Exercise brief :: Find every line below where the word "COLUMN" occurs, then give how many you found and nothing else.
▬▬▬▬▬▬▬▬▬▬
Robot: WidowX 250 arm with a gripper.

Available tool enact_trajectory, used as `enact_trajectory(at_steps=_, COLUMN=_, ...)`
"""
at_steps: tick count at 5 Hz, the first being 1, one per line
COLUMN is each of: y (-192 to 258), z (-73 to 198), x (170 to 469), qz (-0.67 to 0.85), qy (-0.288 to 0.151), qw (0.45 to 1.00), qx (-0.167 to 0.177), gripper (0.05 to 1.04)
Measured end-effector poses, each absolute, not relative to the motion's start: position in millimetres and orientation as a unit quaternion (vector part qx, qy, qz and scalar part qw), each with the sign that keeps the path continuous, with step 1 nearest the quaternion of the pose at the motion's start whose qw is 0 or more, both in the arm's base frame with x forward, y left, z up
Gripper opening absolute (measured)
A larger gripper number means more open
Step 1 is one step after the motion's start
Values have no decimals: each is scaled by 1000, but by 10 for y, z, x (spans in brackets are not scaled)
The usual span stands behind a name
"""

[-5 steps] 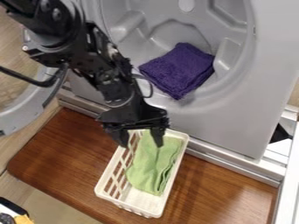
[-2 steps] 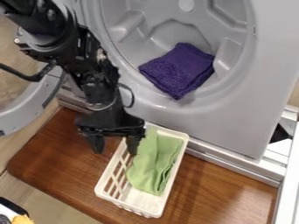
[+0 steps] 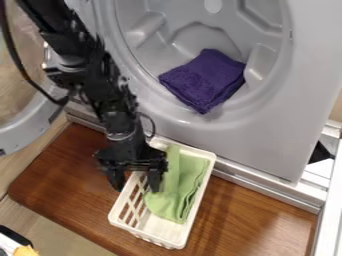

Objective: Move the white basket to the lower right corner of the table

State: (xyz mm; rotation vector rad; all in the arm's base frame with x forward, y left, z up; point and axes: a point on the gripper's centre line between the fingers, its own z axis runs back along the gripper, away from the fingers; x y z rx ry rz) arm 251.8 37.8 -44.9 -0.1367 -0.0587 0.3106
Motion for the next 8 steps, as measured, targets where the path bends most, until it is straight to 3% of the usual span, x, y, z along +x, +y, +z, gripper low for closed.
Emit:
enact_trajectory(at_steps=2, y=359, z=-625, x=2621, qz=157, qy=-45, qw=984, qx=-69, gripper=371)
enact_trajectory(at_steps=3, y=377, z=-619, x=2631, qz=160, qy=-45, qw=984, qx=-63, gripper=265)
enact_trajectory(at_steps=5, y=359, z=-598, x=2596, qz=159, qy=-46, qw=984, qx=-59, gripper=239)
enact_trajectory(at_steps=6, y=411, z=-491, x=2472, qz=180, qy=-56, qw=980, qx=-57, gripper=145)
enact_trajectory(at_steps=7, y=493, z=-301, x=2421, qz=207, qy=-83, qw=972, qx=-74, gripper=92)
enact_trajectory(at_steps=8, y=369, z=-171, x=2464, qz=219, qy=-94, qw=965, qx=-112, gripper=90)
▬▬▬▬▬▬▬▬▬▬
Response area :: 2